> **WORK TASK**: A faithful copy of the listing below is required.

> **STORED DATA**:
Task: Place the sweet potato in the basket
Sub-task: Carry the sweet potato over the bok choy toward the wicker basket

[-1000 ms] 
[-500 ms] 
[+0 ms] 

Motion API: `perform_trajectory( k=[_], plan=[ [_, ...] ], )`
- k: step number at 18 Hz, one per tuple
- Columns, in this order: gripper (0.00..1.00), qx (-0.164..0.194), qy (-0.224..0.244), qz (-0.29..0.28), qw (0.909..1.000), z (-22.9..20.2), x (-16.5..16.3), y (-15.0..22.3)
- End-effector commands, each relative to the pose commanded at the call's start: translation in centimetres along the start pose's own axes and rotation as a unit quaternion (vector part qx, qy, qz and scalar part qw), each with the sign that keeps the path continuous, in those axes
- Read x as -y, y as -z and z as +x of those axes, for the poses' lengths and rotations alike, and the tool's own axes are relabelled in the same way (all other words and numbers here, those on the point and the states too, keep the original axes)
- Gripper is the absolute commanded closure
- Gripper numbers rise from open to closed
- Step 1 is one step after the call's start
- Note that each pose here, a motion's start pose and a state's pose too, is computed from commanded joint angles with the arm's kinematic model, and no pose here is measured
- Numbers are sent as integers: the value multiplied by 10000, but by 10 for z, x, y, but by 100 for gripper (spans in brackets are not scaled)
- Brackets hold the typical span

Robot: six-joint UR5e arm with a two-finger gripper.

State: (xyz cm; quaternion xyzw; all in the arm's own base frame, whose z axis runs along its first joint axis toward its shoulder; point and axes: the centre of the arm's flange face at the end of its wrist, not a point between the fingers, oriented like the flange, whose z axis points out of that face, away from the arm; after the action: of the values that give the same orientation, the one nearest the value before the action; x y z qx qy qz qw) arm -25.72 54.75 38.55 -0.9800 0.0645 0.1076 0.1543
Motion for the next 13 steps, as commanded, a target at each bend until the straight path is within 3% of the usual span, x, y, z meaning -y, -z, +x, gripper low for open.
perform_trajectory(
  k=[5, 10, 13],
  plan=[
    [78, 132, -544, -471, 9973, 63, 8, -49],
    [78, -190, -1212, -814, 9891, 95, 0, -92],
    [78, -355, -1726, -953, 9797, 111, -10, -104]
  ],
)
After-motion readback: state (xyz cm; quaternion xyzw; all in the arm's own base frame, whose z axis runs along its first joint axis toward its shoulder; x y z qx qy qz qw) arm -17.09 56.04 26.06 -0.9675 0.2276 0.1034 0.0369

> **REPLY TO THE EXERCISE**:
Task: Place the sweet potato in the basket
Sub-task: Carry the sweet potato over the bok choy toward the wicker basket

[-1000 ms] 
[-500 ms] 
[+0 ms] 

Motion API: `perform_trajectory( k=[_], plan=[ [_, ...] ], )`
- k: step number at 18 Hz, one per tuple
- Columns, in this order: gripper (0.00..1.00), qx (-0.164..0.194), qy (-0.224..0.244), qz (-0.29..0.28), qw (0.909..1.000), z (-22.9..20.2), x (-16.5..16.3), y (-15.0..22.3)
- End-effector commands, each relative to the pose commanded at the call's start: translation in centimetres along the start pose's own axes and rotation as a unit quaternion (vector part qx, qy, qz and scalar part qw), each with the sign that keeps the path continuous, in those axes
- Read x as -y, y as -z and z as +x of those axes, for the poses' lengths and rotations alike, and the tool's own axes are relabelled in the same way (all other words and numbers here, those on the point and the states too, keep the original axes)
- Gripper is the absolute commanded closure
- Gripper numbers rise from open to closed
- Step 1 is one step after the call's start
- Note that each pose here, a motion's start pose and a state's pose too, is computed from commanded joint angles with the arm's kinematic model, and no pose here is measured
- Numbers are sent as integers: the value multiplied by 10000, but by 10 for z, x, y, but by 100 for gripper (spans in brackets are not scaled)
- Brackets hold the typical span

Robot: six-joint UR5e arm with a two-finger gripper.

State: (xyz cm; quaternion xyzw; all in the arm's own base frame, whose z axis runs along its first joint axis toward its shoulder; point and axes: the centre of the arm's flange face at the end of its wrist, not a point between the fingers, oriented like the flange, whose z axis points out of that face, away from the arm; after the action: of the values that give the same orientation, the one nearest the value before the action; x y z qx qy qz qw) arm -25.72 54.75 38.55 -0.9800 0.0645 0.1076 0.1543
Motion for the next 13 steps, as commanded, a target at each bend until the straight path is within 3% of the usual span, x, y, z meaning -y, -z, +x, gripper low for open.
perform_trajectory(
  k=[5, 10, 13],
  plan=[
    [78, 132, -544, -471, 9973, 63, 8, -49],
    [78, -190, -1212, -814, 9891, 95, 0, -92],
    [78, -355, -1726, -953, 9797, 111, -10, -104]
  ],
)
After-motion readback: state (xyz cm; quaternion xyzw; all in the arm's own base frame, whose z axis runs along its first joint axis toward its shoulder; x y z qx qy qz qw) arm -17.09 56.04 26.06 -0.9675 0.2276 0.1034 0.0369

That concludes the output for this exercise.